この計画の実行時には、読んでいるこっちも緊張してしまいました。アメリカ人のスタントン大佐は汪淼の緊張を和らげようとして様々な話題を振ってきますが、恐らく彼自身も、話し続けていなければその空気に耐えきれなかったのではないかと思います。
★地球からのメッセージを受け取った三体人
計画は見事に成功し、ジャッジメント・デイ内部の人間はエヴァンズ含め全員が死亡、回収したデータは解析され、数日後に葉文潔に開示されます。ここで初めて、地球からメッセージを受け取った三体文明がこれまで何をしてきたかの詳細が明らかになります。
葉文潔からのメッセージを受け取った最初の三体人、「応答するな」の文面を送信した監視員についての描写は、その文面を受け取ったときの葉文潔についての描写とそっくり裏返しですね。平易で無個性な文体なら気づくまでに時間がかかったと思いますが、詩的で情緒豊かな文章なので、すぐに気づくことができました。
それにしても、三体世界の時間の数え方は「○○時間」が基本の単位なんですね。彼らの惑星には公転周期も自転周期もないから、「○年」とか「○日」といった概念はないんですね。とすれば、「時間」というのは、どこから導き出した単位なのでしょうか。気になります。第2作、第3作で明らかになるのかもしれませんが。
★智子プロジェクト
三体文明は、侵略のため差し向けた宇宙船が地球に到達する450年後までに、地球が科学の発展によって、三体文明を凌駕する技術力を持つようになるだろうと考えました。彼らは地球の科学の発展を阻むため、智子プロジェクトを開始します。智子はインテリジェントな陽子のことで、「ちし」または「ソフォン」と読みますが、日本人はどうしても一瞬、「ともこ」と思ってしまいますね。
智子の生成にあたっては、次元を増やしたり減らしたりする操作が難しいらしく、実験の失敗によって三体世界の環境は大きなダメージを蒙ります。この辺りの描写にこれほどの字数を費やさないといけない理由がよくわからなったのですが、SFが大好きな人にはたまらない一節なんでしょうか。まあとにかく、三体の高度な科学力をもってしても智子の生成は至難の業だった、ということです(それしかわからなかった)。

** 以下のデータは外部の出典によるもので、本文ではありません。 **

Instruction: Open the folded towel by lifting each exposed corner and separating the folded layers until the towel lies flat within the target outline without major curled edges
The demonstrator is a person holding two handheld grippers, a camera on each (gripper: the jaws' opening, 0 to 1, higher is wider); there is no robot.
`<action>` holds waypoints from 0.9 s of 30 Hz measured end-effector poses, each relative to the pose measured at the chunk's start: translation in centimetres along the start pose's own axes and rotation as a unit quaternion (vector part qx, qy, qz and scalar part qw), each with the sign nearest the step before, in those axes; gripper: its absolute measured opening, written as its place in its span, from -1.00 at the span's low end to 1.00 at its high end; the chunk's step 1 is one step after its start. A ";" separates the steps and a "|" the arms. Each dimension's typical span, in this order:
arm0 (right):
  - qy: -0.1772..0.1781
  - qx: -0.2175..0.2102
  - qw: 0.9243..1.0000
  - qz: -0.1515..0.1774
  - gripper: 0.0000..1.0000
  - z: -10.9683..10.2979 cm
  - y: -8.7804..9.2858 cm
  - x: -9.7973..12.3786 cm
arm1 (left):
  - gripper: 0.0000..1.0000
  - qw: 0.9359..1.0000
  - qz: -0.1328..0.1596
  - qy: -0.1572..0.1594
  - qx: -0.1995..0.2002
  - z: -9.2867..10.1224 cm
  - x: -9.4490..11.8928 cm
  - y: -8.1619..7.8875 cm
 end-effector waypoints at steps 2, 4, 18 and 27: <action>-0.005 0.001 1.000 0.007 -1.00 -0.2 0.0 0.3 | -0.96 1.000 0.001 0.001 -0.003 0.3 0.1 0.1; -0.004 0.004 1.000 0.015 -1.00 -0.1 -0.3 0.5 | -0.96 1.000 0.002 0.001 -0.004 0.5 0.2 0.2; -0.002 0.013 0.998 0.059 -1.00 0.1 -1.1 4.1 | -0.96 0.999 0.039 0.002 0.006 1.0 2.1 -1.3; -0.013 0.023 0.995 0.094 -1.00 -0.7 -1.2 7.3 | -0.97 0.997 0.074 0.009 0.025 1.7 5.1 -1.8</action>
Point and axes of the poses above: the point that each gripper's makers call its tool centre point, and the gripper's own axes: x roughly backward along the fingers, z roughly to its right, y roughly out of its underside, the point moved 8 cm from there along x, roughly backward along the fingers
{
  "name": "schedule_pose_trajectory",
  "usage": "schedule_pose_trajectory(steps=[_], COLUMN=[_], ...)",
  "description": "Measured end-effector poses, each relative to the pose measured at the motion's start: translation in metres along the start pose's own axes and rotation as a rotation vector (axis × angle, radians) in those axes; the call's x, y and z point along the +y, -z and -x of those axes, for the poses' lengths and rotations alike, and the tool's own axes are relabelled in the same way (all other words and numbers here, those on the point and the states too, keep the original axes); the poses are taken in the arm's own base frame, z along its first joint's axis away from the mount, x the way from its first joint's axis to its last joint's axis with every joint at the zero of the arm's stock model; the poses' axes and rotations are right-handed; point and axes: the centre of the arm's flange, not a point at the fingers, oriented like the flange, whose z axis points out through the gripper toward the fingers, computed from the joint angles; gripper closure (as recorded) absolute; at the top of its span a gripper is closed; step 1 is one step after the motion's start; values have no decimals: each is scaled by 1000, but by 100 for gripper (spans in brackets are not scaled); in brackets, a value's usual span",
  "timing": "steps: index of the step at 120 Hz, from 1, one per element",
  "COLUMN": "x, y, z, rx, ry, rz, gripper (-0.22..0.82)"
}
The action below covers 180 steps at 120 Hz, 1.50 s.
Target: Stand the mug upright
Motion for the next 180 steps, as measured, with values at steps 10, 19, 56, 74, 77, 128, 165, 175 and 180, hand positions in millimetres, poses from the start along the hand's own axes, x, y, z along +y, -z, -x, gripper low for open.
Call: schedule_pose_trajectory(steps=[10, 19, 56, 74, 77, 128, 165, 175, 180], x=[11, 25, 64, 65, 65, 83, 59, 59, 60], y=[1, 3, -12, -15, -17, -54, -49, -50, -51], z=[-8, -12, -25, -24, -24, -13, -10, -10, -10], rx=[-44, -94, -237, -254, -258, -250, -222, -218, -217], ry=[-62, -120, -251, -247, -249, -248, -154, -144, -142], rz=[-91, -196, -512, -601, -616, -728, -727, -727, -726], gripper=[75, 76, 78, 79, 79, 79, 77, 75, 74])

3度目の実験が成功し、智子1号が誕生します。1つの陽子でありながら、次元を超えて移動する、超高性能のコンピュータ。地球に送り込まれた2つの智子は、地球上のあらゆる事象を監視し、地球上の科学者たちの間を飛び回っては、実験結果を狂わせまくります。智子が存在する以上、地球文明のこれ以上の発展は望めない。楊冬が自殺したのも、汪淼の網膜にカウントダウンが映しだされたのも、みんな智子の暗躍のせいだったのでした。ともこ怖いよともこ。
★イナゴの群れ
三体文明からのメッセージ「お前たちは虫けらだ」を、直接網膜に映写されるという形で受け取った汪淼と楊冬の元恋人・丁儀。すっかり打ちひしがれてしまった2人を、史強は華北大平原へと連れ出します。見渡す限りの麦畑で、農耕が始まって以来ずっと繰り返されている、人類とイナゴの闘い。その様子を三体文明と、彼らが「虫けら」と呼ぶ地球文明の闘いになぞらえたのでした。

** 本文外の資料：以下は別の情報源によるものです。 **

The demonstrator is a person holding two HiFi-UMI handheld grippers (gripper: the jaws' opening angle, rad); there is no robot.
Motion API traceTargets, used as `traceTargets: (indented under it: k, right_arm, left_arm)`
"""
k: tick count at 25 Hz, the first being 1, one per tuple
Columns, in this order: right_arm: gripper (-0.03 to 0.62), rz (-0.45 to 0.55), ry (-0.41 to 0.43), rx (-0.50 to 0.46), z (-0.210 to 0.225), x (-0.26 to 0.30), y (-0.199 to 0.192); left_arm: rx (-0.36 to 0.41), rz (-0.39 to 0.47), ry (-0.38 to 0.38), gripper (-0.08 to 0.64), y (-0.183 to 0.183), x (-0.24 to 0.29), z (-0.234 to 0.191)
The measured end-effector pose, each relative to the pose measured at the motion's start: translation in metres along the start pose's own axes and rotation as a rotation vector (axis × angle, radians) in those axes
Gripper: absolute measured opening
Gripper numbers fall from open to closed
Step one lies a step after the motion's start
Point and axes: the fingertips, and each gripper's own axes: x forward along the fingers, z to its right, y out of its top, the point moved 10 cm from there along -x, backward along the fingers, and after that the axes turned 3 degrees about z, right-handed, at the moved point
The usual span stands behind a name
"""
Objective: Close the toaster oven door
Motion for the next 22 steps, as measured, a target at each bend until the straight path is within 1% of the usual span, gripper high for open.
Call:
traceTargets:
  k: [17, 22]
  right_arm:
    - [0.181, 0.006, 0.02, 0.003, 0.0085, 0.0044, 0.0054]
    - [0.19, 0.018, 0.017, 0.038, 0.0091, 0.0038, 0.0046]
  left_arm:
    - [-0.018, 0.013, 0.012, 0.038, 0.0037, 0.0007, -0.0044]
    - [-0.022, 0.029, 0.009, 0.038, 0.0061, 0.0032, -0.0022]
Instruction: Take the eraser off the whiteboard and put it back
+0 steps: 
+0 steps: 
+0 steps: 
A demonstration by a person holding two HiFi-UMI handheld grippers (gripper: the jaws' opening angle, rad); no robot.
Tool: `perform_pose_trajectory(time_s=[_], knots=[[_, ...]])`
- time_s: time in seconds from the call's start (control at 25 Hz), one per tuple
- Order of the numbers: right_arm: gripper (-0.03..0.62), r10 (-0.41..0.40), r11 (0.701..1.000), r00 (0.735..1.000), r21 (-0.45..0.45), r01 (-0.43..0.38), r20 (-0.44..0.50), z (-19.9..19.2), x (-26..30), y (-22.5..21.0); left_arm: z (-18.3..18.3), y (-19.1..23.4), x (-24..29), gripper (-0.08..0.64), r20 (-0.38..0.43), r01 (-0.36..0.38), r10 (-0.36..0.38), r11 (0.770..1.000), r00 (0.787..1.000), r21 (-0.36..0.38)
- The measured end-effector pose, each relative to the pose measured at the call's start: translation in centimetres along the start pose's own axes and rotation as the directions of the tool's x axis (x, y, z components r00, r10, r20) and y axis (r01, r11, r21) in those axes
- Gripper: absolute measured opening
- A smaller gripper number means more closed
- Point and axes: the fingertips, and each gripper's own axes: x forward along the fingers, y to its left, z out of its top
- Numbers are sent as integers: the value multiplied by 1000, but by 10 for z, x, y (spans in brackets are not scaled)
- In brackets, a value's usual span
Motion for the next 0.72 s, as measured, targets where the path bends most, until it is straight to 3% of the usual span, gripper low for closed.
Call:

史強は第一印象こそよくなかったものの、この作品のなかで一貫して、汪淼の精神的支柱であり続けていますね。きっと、第2作以降も(世代交代までは)意外な活躍を見せてくれるのでしょう。期待が高まります。
もうひとつ思ったのが、三体人の宇宙船が地球に到着するのは450年後なのに、汪淼と丁儀は彼らの死後に訪れるその悲劇を、彼ら自身のものとして重く受け止めているということです。「そんな先のことなんか知るか!もう科学なんてやめて楽しく生きよう」とは思わないんですね。その態度が、彼らの知識人としての矜持、後世に対しても責任を持とうとする覚悟を表しています。
以上、……なんと2か月余りもかかってしまいましたが、『三体』の感想詰め合わせでした。
第2作の方も翻訳が出版されたので、近いうちに取りかかろうと思います。第1作ほど詳しくはできないと思いますが、また何らかの形で、感想をこのブログに掲載していきたいです。